If you don’t already have an EVP, it might be a good moment to begin asking employees what they value about working at your organization and thinking about the factors that would help to set you apart and persuade candidates to apply. Gartner provides a good template for developing an EVP if you don’t know where to get started.

If you do already have an EVP, this is a good time to revisit it and make sure that your EVP still holds up in the current atmosphere. For example, if your team is working remotely, you won’t want to emphasize in-office cultural factors that don’t apply right now. You might also consider if there are some new items you would add in regards to your remote working culture that might be appealing to candidates. I.e., maybe the way your team works remotely is far better than the way their current team works remotely because of reason xyz.

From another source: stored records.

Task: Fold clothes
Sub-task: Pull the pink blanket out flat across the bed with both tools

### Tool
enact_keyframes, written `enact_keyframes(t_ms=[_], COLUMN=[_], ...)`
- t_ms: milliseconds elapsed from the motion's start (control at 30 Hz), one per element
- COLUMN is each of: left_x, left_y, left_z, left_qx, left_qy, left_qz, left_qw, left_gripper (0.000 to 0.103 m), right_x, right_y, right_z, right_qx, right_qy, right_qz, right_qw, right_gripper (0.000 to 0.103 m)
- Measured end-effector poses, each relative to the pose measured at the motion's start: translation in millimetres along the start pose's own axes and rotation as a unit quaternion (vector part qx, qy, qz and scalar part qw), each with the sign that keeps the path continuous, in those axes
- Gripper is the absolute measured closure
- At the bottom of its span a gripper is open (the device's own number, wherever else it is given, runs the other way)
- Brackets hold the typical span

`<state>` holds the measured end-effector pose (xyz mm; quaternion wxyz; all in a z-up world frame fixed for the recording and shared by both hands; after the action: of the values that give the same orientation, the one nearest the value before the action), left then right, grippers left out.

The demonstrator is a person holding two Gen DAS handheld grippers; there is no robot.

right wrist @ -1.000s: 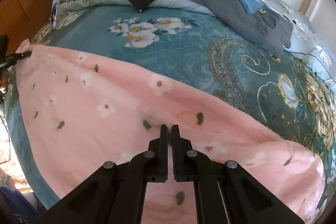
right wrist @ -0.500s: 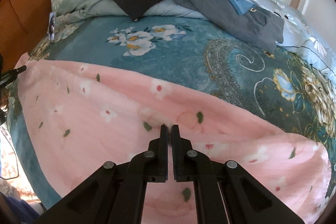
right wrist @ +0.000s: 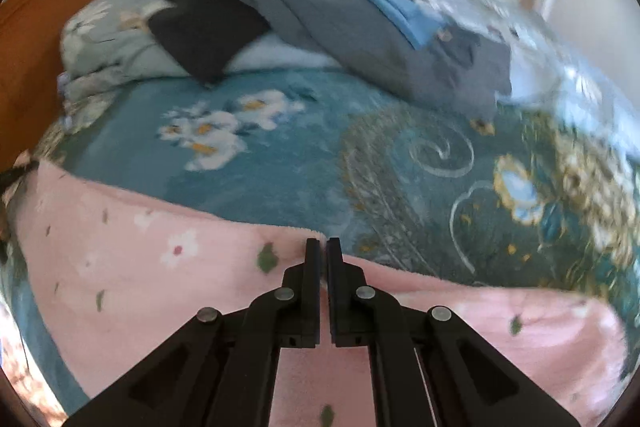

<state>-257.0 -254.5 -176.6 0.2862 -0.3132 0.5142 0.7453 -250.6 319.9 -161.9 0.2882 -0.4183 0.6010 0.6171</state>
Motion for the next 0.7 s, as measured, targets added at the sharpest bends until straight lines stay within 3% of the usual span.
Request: enact_keyframes(t_ms=[167, 267, 300, 367, 433, 567, 667, 700], left_x=[15, -1, -8, -29, -53, -80, -77, -74], left_y=[-7, -11, -13, -15, -22, -56, -96, -107], left_z=[-23, -19, -19, -25, -33, -53, -63, -60], left_qx=[-0.066, -0.075, -0.081, -0.097, -0.119, -0.184, -0.248, -0.263], left_qy=[-0.034, -0.058, -0.065, -0.066, -0.067, -0.079, -0.097, -0.114], left_qz=[-0.026, -0.029, -0.029, -0.016, 0.007, 0.018, -0.004, -0.014], left_qw=[0.9969, 0.9951, 0.9942, 0.993, 0.9906, 0.9795, 0.964, 0.9578], left_gripper=[0.098, 0.096, 0.092, 0.075, 0.046, 0.036, 0.036, 0.036], right_x=[21, 18, 14, 0, -17, -55, -77, -83], right_y=[-10, -11, -12, -12, -12, -26, -50, -59], right_z=[22, 23, 24, 23, 21, 13, 8, 9], right_qx=[0.028, 0.035, 0.036, 0.044, 0.051, 0.05, 0.043, 0.044], right_qy=[-0.029, -0.013, -0.016, -0.015, -0.01, -0.006, -0.005, -0.006], right_qz=[-0.029, -0.028, -0.024, -0.006, 0.014, 0.053, 0.068, 0.071], right_qw=[0.999, 0.999, 0.999, 0.999, 0.999, 0.997, 0.997, 0.996], right_gripper=[0.101, 0.101, 0.101, 0.101, 0.1, 0.095, 0.077, 0.076])
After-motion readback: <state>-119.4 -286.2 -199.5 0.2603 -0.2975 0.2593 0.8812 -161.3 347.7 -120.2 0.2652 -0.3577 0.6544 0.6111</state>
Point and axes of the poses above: each gripper's, at about its wrist camera, not at the fingertips, and x roughly the way its jaws point, z to its right, y to its top, the point moved 9 cm from there along x, roughly the way its jaws point, and after that the axes turned 2 degrees about -z, right-handed, at the moved point
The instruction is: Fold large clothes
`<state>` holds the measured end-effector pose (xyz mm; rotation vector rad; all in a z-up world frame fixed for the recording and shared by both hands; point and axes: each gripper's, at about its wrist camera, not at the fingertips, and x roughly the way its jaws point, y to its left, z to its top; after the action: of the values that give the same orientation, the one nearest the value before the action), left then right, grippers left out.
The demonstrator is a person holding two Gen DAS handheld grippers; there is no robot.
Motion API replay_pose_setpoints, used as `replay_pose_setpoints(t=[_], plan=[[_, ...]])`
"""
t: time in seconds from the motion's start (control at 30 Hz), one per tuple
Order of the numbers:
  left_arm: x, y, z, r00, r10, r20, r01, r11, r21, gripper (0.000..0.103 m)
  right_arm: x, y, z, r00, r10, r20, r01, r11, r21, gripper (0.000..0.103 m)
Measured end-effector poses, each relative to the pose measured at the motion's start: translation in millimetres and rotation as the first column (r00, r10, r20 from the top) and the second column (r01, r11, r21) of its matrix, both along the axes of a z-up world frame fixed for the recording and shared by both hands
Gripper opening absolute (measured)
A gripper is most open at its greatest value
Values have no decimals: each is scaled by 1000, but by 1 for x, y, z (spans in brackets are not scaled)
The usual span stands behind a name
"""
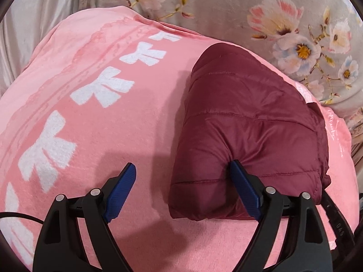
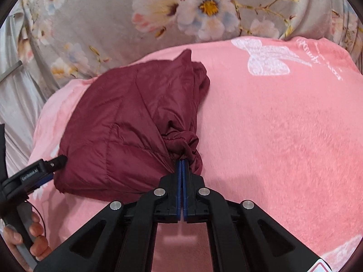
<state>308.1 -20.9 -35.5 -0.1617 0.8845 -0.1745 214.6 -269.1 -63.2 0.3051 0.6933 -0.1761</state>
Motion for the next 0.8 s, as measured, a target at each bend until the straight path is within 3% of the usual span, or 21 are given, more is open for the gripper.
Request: replay_pose_setpoints(t=[0.1,0.23,0.47,0.8], plan=[[-2,-6,-6,1000,-8,19,8,999,36,86,5,2,-9,999,3,-34,-3,1000,-7,0],[2,-3,-18,1000,13,-7,-13,1000,12,89,11,5,-13,998,5,-70,-6,1000,-25,0],[1,-10,-21,1000,8,18,-9,998,60,90,14,16,-13,995,-10,-97,0,995,-95,0],[1,-17,-23,999,4,32,-7,995,103,90,15,17,-13,994,-13,-106,2,995,-102,0]])
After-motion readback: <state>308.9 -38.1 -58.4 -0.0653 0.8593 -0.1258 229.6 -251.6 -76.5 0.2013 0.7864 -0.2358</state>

The bottom line though (regardless of whether you’re identifying a new EVP or modifying an existing one) is that it’s more important now than ever before to clearly communicate why a candidate should want to join your team and publicize that across all touchpoints.

We hope these candidate communications tips are useful for your team to consider as you adjust your hiring process and candidate experience in light of COVID-19. Our team has more resources coming out soon to help manage your remote employee experience during this tricky time.

Lastly, while there are many areas outside of your life at work that are likely dominating your focus at present, we know that protecting and supporting your company and workforce given economic considerations is an important task too. Thank you for the work you’re putting in to provide a positive candidate and employee experience to lift others up during a tough time. We hope you, your family, and your colleagues stay safe and healthy throughout these events.